Humans have this bizarre need to label everything; I’m not one for labels in any sense of the word whether it be clothing, social standing or my personal beliefs, however if I had to put a ‘label’ on our personal parenting style I would call it ‘Organic Parenting’.
What is Organic Parenting?
Organic: characterized by gradual or natural development
Parenting: be or act as a mother or father to (someone)
Organic Parenting has nothing to do with food and is not, as far as I’m aware, an actual thing it is simply a term that I feel best describes how we parent our children. We work on a basis that we adapt and change our parenting style to the different times, milestones and experiences that our children are having at that particular time.
I find this works really well as sometimes they need slightly more discipline than normal and at other times they need more reassurance. For example if they are having a particularly hard time at school, whether it be struggling with school work or a run in with the school bully, we adapt our parenting style. This includes a lot more support, cuddles and general reassurance that things will get better.
If on the other hand they are going through a particulary challenging phase, we might include stricter punishments so they may understand there are consequences for their actions. In a nutshell it is all about adapting which is something us grown ups may not be great at.
Adults and children change constantly throughout their lives so we personally don’t feel that one particular style will suit them throughout all of their childhood years.
How To Be An Organic Parent?
‘Parenting is the easiest thing in the word to have an opinion about , but the hardest thing in the world to do’ – Matt Walsh
There is no magic formula, no hard and fast rules and no one size fits all with being an organic parent, that is what’s so great about it! You do not have to start buying only organic produce, you don’t have to sell your house and live in a yurt and you don’t have to start wearing edible flip flops.
It’s quite simply learning to listen and understand your child better and changing the support you give them to match with their current situation. If that entails a bit of co-sleeping then go with that, if it means changing their diet slightly to give them more energy then do that. It’s about learning to go with the flow and trusting your natural instincts. Of all of the ‘parenting styles’ out there I’d say this one is definitely the most flexible.

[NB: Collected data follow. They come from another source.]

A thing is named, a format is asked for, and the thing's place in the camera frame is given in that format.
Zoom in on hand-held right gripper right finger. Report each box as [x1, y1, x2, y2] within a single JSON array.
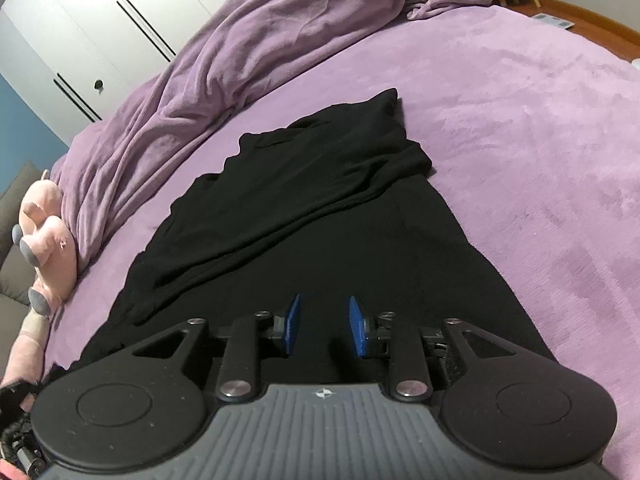
[[348, 296, 507, 403]]

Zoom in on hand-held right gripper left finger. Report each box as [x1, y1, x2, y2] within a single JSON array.
[[131, 294, 302, 405]]

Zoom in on black garment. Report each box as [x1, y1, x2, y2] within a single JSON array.
[[67, 88, 558, 386]]

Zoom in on pink plush toy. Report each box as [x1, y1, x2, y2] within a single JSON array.
[[0, 169, 81, 392]]

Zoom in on purple bed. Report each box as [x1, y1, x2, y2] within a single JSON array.
[[44, 2, 640, 413]]

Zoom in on crumpled purple blanket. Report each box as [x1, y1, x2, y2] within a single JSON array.
[[50, 0, 508, 271]]

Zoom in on white wardrobe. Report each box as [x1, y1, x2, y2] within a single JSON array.
[[0, 0, 301, 137]]

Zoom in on white bathroom scale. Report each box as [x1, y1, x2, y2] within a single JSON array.
[[529, 12, 577, 32]]

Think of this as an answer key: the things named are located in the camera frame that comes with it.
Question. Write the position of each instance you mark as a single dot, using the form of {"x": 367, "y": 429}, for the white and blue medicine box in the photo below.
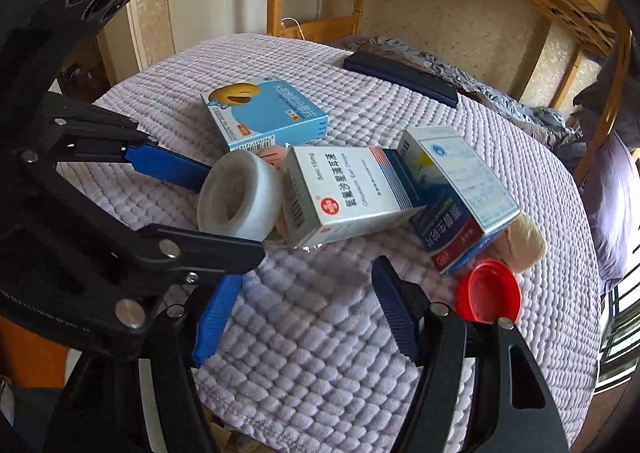
{"x": 460, "y": 173}

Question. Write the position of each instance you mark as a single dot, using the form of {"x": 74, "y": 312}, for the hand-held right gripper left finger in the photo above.
{"x": 215, "y": 318}

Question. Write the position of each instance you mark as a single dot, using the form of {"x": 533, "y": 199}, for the wooden bunk bed frame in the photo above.
{"x": 320, "y": 25}

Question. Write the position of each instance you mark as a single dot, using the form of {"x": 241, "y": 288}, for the dark grey cloth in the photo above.
{"x": 607, "y": 88}

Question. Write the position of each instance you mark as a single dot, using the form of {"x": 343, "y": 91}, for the dark blue phone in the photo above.
{"x": 400, "y": 75}

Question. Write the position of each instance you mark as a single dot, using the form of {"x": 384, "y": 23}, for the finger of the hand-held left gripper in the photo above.
{"x": 210, "y": 248}
{"x": 165, "y": 168}

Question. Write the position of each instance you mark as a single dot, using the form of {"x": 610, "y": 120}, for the black window railing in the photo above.
{"x": 620, "y": 333}

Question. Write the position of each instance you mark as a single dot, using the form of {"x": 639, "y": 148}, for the white tape roll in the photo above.
{"x": 256, "y": 213}

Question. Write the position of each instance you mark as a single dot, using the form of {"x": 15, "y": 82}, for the white box with red logo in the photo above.
{"x": 340, "y": 188}

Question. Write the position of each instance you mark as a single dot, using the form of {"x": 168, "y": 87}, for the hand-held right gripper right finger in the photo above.
{"x": 395, "y": 313}

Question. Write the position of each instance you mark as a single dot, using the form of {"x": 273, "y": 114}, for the orange wooden furniture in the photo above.
{"x": 30, "y": 353}

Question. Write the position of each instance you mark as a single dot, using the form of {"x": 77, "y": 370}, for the blue box with yellow face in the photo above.
{"x": 270, "y": 105}

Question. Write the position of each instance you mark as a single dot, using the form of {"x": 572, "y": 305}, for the red bottle cap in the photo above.
{"x": 487, "y": 290}

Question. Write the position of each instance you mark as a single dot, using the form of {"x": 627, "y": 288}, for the grey ruffled duvet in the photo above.
{"x": 500, "y": 98}

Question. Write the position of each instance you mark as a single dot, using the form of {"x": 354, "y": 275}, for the beige bandage roll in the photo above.
{"x": 525, "y": 243}

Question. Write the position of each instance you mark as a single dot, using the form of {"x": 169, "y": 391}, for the white door frame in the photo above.
{"x": 137, "y": 38}

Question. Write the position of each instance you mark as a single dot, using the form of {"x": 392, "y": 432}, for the purple pillow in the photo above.
{"x": 610, "y": 193}

Organic Parenting is quite simply a process of gradual and natural development alongside your children.
Mix it up
Another point worth mentioning is that obviously every child is different, what works for one child almost certainly won’t work for another so why do we think that one parenting style suits all? Organic parenting gives you the flexibility to adapt to each individual child’s needs which, hopefully, in the long run will help them to flourish and excel in their chosen path. Are you convinced yet?
What are your thoughts on Organic Parenting? How would you describe your personal parenting style?